Calculation of Compensated Changes in Steady State
Young and middle-aged households adjust their labor supply and
investment decisions by reallocating income over their remaining
lifetimes in response to a specified policy reform along with the
compensated income changes just discussed. We assess the changes in
steady-state values by determining the optimal responses of young
households to a specified policy reform that is accompanied by the
compensated change in lifetime income. The first-order necessary
conditions for the optimal allocation of income over the life cycle and
allocation of time to education given by the maximization of equation
(6) yield comparative statics equations for [I.sub.1], [I.sub.2],
[I.sub.3], and el that can be evaluated using the compensated change in
lifetime income along with specified changes in tax rates and in public
spending on transfers and on the supply of the public good.
Population Heterogeneity
Thus far, age is the only source of heterogeneity in the
population. In our calculations, we introduce heterogeneity within each
generation in three dimensions. We allow the endowment of human capital
([[delta].sub.1]) and the number of persons per household to vary within
each generation, and we admit a graduated tax structure for wage income
so that wage tax rates may differ among households who are in the same
period of the life cycle. Ten lifetime profiles are constructed using
the 1991 Panel Study of Income Dynamics to incorporate these sources of
heterogeneity in a fashion that mirrors the U.S. economy. (8) Because we
consider only incremental policy reforms, we assume that no household
changes its lifetime tax bracket profile. Hence, we can analyze the
effects of incremental changes in the progressivity of the rate
structure by adjusting both the tax brackets and the marginal rates
applying within each bracket.
III. ESTIMATES OF WELFARE COST
As in the static, one-consumer model reviewed by Snow and Warren
(1996), neither the sign nor the magnitude of MWC can be determined
without specifying several behavioral and technological elasticities.

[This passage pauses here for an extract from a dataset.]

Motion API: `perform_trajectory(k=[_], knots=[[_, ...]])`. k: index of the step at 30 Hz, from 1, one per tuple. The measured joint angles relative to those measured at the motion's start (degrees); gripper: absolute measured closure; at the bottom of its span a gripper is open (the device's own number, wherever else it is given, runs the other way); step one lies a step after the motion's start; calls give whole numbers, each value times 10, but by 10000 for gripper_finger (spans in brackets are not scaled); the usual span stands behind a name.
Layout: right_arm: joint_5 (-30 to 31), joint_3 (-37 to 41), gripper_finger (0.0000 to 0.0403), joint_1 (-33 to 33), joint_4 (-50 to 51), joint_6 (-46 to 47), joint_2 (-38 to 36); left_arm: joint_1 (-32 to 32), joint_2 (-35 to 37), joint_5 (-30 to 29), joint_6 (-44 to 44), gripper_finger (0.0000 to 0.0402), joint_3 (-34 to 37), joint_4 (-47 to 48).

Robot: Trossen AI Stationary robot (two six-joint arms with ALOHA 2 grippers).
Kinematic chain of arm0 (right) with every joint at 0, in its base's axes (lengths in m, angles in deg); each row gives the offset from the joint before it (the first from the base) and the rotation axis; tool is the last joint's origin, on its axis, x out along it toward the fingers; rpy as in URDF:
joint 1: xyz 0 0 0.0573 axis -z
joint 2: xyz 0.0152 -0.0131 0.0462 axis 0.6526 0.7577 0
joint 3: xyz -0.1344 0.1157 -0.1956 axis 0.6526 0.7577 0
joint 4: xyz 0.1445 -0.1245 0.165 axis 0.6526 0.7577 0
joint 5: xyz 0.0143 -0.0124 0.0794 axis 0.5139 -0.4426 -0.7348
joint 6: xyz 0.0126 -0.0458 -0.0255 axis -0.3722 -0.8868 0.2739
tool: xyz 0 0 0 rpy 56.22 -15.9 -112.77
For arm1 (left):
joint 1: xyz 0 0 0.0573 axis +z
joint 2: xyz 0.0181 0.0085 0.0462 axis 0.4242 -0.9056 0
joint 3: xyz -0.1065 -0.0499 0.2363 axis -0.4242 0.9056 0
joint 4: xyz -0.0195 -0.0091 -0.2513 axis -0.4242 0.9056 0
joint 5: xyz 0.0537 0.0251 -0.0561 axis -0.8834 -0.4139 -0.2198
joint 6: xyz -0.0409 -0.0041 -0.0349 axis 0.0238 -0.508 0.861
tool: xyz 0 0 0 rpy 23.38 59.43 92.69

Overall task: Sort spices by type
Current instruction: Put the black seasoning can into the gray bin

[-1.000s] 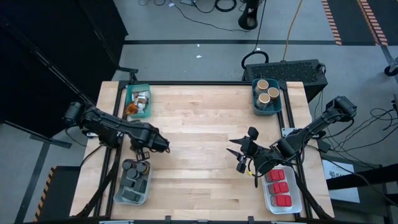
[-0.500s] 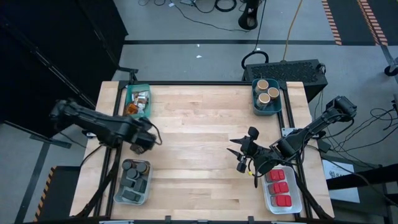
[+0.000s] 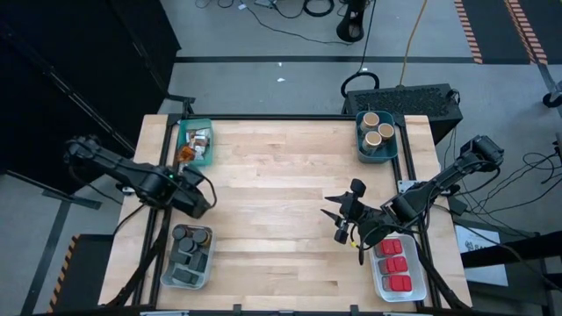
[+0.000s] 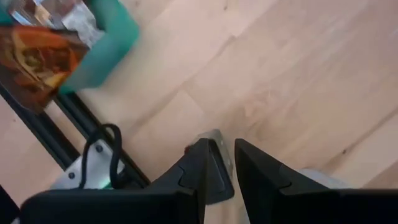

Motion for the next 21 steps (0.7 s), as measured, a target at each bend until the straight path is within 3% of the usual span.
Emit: perform_trajectory(k=[14,21], knots=[[-6,0,243,0,0,1,0,-5,-7,16,16,316,7,-26],[-17,0,243,0,1,0,0,-11,-48,11,65,257,7,-26]])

These values are taken from previous research intended to be
representative of the U.S. economy. Consistent with Lucas (1990) and
Judd (1987), the tax on capital income is set at 40% ([tau] = 0.4). As
in Engen et al. (1997) and Altig et al. (2001), the population growth
rate is set to 3% (n = 0.03), and the before-tax rate of return to
capital at 8% (r = 0.08). We note that our estimates are not sensitive
to small variations in the values chosen for these parameters.
There is still substantial debate over the correct choice of tax
parameters and labor supply elasticities for the U.S. economy. In
studies of marginal changes to the Earned Income Tax Credit, Browning
(1995) assumes that effective marginal tax rates on wage income are
high, some exceeding 60%, while Triest (1994) uses marginal tax rates
less than 40%. To illustrate the effects of parameter choice, we adopt
the tax rates and elasticities first employed by Browning and Johnson
(1984) and subsequently by Allgood and Snow (1998) and Allgood (2003).
These parameter values are labeled Parameter set A in Table 1. For
comparative purposes, we also adopt the lower values employed by Triest
(1994). These parameters are labeled Parameter set B in Table 1.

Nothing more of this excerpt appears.